Adding $q$ to both sides results in $q = r * r + p$, or, $q = r * r$.

 

[Achieve]

"Since p is the additive identity in S, r∗p=p"
Can you please explain why. I understand if p is the identity then r+p=r but not that statement.

 

[Euge]

It's because $r * p = r * (p - p) = r * p - r * p = p$.

 

[Deveno]

A basic fact about rings, is that under addition, they form an abelian group.

In this case, the abelian group has order 3, so either of $q$ or $r$ is a generator.

Since the map $a \mapsto -a$ is a group isomorphism for any abelian group (in particular it maps a generator to a generator), it must be the case that either:

$-q = r$, or $-q = q$.

If $-q = q$, then $q + q = p$, in which case $q$ has order 2. But 2 does not divide 3, so this violates Lagrange.

Therefore, $-q = r$, that is $r + q = p$.

So from our given equation:

$r\ast(r + q) = r\ast r + r\ast q$ we get:

$r \ast p = r\ast r + r \ast q$ (from the above)

$r \ast p = r\ast r + r$ (since $q$ is the multiplicative identity).

Now, to see that $r \ast p = p$, note that:

$r \ast p = r\ast(p + p)$ (since $p + p = p$, since it is the additive group identity)

$= r \ast p + r\ast p$. Hence:

$p = -(r \ast p) + r\ast p = -(r\ast p) + r\ast p + r\ast p = p + r\ast p = r\ast p$.

Thus (continuing our first argument):

$p = r\ast r + r$, so that $r\ast r$ is the additive inverse of $r = -q$.

So $r\ast r = -(-q) = q$ (in a group, the inverse of an inverse is the original element).
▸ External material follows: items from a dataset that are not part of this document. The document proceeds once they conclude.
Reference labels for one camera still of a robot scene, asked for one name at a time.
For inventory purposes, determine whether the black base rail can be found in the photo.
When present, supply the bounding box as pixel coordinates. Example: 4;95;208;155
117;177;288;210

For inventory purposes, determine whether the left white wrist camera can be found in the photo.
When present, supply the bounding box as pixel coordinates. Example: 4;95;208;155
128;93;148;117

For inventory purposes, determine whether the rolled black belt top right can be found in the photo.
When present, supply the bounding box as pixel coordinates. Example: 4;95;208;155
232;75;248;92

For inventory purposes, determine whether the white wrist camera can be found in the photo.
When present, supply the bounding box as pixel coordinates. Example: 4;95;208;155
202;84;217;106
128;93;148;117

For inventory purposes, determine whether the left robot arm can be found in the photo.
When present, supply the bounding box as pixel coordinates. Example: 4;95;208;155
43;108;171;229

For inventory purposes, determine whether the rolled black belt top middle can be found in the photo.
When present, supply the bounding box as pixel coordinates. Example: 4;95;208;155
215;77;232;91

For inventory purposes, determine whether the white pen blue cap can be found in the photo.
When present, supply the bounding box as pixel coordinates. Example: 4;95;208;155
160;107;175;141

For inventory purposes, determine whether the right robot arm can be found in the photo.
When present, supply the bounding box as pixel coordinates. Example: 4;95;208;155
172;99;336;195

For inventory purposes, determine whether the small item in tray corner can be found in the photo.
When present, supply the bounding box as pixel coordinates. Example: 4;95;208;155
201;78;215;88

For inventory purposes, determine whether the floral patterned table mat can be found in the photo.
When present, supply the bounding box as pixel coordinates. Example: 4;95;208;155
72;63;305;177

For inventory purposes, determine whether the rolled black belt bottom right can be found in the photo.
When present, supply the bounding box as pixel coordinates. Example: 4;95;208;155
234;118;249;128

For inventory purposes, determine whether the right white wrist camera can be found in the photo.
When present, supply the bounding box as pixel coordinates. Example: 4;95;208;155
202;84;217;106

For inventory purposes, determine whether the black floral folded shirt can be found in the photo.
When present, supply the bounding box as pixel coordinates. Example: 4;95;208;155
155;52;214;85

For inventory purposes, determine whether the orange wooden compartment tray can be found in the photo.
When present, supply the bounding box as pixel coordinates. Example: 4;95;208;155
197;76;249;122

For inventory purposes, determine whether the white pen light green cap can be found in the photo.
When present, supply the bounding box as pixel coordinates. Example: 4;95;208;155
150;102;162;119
****************************

The above is tedious, and complicated by notation. In point of fact, there is no reason not to denote $p$ by $0$, and $q$ by $1$. Thus:

$S = \{0,1,r\}$.

It is plain to see we must have $r = 1 + 1$. Now we can just calculate:

$(1+1)(1+1) = (1+1)+(1+1) = [(1+1)+1] + 1 = 0 + 1 = 1$

because $(1+1)+1 = 3\cdot 1 = 0$ (the "3rd power" of 1, written additively) by Lagrange.